Re-thinking versioning, cohesion and Require-Bundle

This post is just a reflection, based on something that was recently discussed in the Bnd developer’s Slack group. It caused us to briefly touch on an age-old argument of Import-Package vs Require-Bundle.

Historically, the Bnd team has been staunch supporters of favouring Import-Package over Require-Bundle. However, the Eclipse team has not been so purist and the Eclipse core currently relies on Require-Bundle in order to work properly. Even @pkriens admitted (in the aforementioned Bndtools Slack group) to softening his purist approach against Require-Bundle (though I’m still not 100% sure if he was serious or joking… :smile: ) I was prompted to re-visit @pkriens blog post from a decade-and-a-half ago where the Import-Package approach was put forward (OSGi Blog: JSR 277 and Import-Package).

I nearly always use Import-Package for the reasons @pkriens outlined in the article. The only time I don’t is when my upstream dependencies are constructed in such a way as to force me to use Require-Bundle, often because of split packages (which is the case with iDempiere). However, at the same time, I have also seen a glimmer of when Require-Bundle might be a good idea (or at least, not a terrible idea).

In @pkriens’ original article, the argument is based on the concept of cohesion. Cohesion is roughly defined as the amount of interdependency between different parts of the code. If you draw a dependency graph, a highly cohesive block of code will have lots of links. To put it another way, there will lots of different parts of the code that don’t really work without each other (so it is rare to import one package without the others), and changes to one more often than not require changes to the others.

The argument consists of two parts:

  1. Versioning makes most sense on aggregates of code that are highly cohesive.
  2. Packages are usually highly cohesive, but bundles are usually not so cohesive.

I think that the first part of this argument is 100% accurate. However, upon reflection, I think that the second part of the argument, while generally true, is less absolute - and it is something that is under the control of the developer.

I think it is certainly true that packages tend to be more cohesive than bundles. I think it is equally certain that it is possible to produce packages that aren’t quite so cohesive - the fact that packages can be “split” across bundles, causing the “split package” problem, is an indication of a package whose cohesion is breaking up and should probably be refactored into separate packages.

However, it is possible to have a cohesive group that spans multiple packages. Examples are some of the API specs out there like JAX-WS or servlet APIs - groups of packages that implement a single version of the API. In such cases, it often makes sense to use a single version number for the group of public API packages. The OSGi even created the concept of “contracts” to encompass this very idea (disclaimer: I’ve never really used contracts in OSGi so this is based on my theoretical understanding). More on contracts here and here.
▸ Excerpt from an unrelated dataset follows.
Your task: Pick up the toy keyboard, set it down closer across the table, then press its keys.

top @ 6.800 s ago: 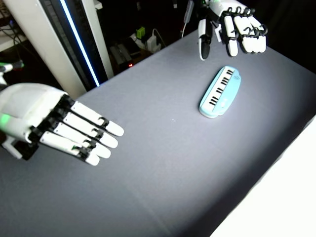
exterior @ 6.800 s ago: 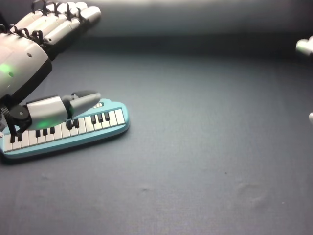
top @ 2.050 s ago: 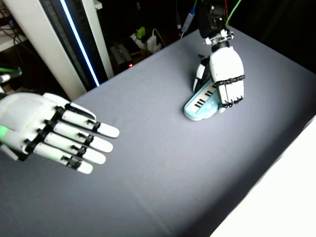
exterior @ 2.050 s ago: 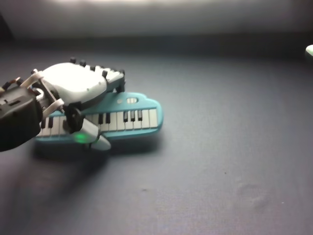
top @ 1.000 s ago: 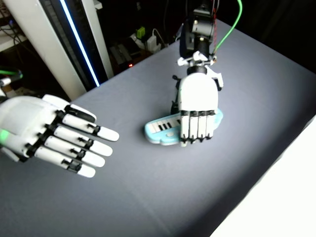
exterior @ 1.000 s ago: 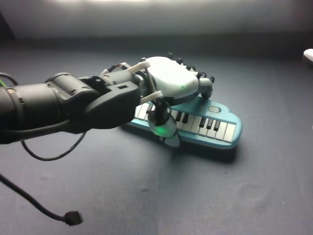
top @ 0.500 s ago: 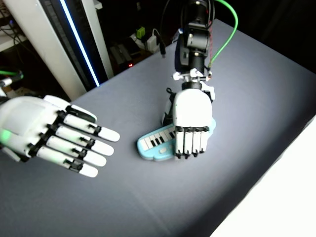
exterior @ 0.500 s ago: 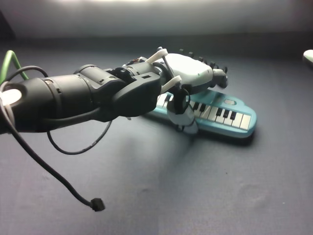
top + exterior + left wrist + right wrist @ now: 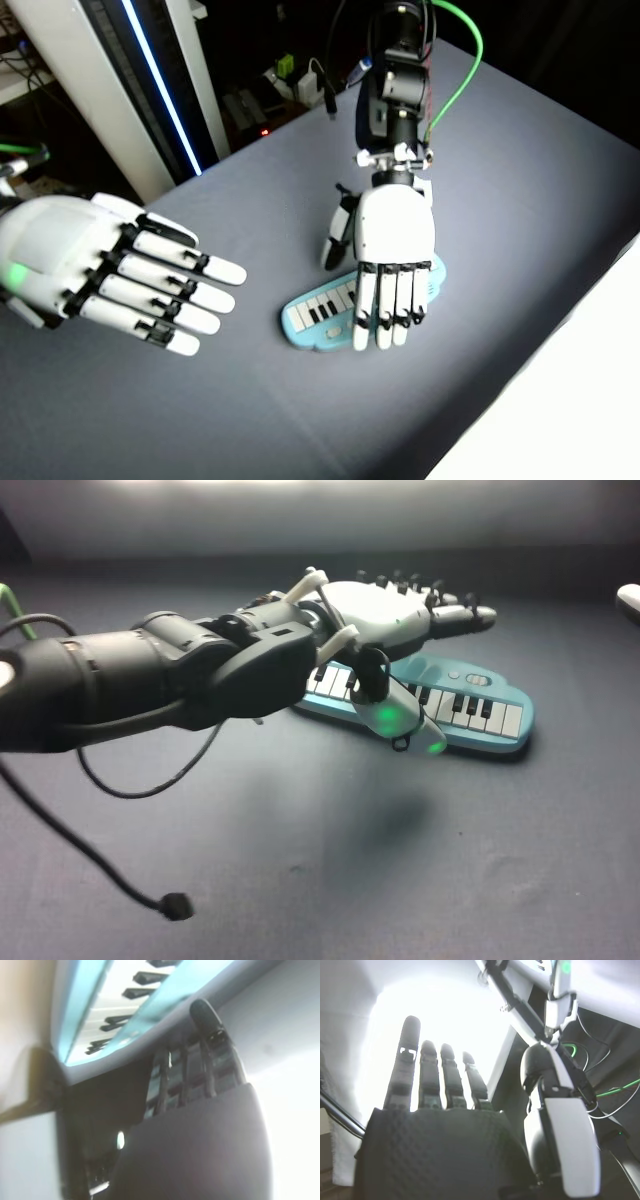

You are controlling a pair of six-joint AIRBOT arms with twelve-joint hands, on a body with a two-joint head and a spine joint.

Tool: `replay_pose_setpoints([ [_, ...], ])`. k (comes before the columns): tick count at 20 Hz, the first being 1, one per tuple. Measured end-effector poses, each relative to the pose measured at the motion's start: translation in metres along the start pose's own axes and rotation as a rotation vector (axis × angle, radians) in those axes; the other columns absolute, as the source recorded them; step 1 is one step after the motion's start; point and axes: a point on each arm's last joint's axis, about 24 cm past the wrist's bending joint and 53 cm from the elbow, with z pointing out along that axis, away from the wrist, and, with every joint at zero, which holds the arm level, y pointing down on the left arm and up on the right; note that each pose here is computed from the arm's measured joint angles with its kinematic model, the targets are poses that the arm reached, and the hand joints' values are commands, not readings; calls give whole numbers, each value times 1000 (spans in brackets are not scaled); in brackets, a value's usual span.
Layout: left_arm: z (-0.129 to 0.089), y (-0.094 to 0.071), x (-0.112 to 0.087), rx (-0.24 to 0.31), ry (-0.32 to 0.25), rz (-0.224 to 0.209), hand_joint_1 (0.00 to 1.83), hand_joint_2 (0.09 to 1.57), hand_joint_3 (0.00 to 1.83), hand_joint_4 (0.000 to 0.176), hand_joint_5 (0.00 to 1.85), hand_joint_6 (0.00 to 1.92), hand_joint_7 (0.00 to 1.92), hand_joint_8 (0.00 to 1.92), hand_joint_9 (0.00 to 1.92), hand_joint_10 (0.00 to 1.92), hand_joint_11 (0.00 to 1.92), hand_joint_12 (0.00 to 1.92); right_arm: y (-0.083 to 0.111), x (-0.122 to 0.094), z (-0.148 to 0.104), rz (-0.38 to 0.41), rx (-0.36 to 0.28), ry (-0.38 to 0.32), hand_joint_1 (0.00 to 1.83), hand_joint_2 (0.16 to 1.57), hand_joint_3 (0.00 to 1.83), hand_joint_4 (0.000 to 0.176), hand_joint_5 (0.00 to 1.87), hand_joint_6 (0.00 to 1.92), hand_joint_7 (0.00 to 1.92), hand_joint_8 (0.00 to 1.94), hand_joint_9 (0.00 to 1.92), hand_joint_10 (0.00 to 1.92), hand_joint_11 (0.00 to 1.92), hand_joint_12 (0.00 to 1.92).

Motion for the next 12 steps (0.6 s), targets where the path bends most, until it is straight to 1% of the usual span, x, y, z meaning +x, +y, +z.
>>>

It is true that a bundle could theoretically contain packages that aren’t highly cohesive (indeed, in practice this is often the case). However, it is also possible that a developer could make a commitment to downstream users to be careful about how they aggregate (exported) packages into bundles - to maintain only and all cohesive packages in their bundle (ie, don’t move them out somewhere else without an appropriate major version bump, and don’t put other packages in there that aren’t closely related). If such a commitment is made, then the bundle becomes a de facto type of a “contract”. The advantage of using Require-Bundle over a contract is that you don’t have to explicitly list all of the required packages that you will inevitably require if you are using the API.

The main disadvantage of Require-Bundle is that you end up importing all packages in the bundle - including those that you don’t need. This increases dependency fanout unnecessarily. However, if the bundle you are requiring consists of only cohesive packages, chances are that you will end up needing to import all or most of them anyway, and as the packages are mutually cohesive they are likely to have more-or-less the same set of transitive dependencies so the chances of increasing your dependency fanout is small.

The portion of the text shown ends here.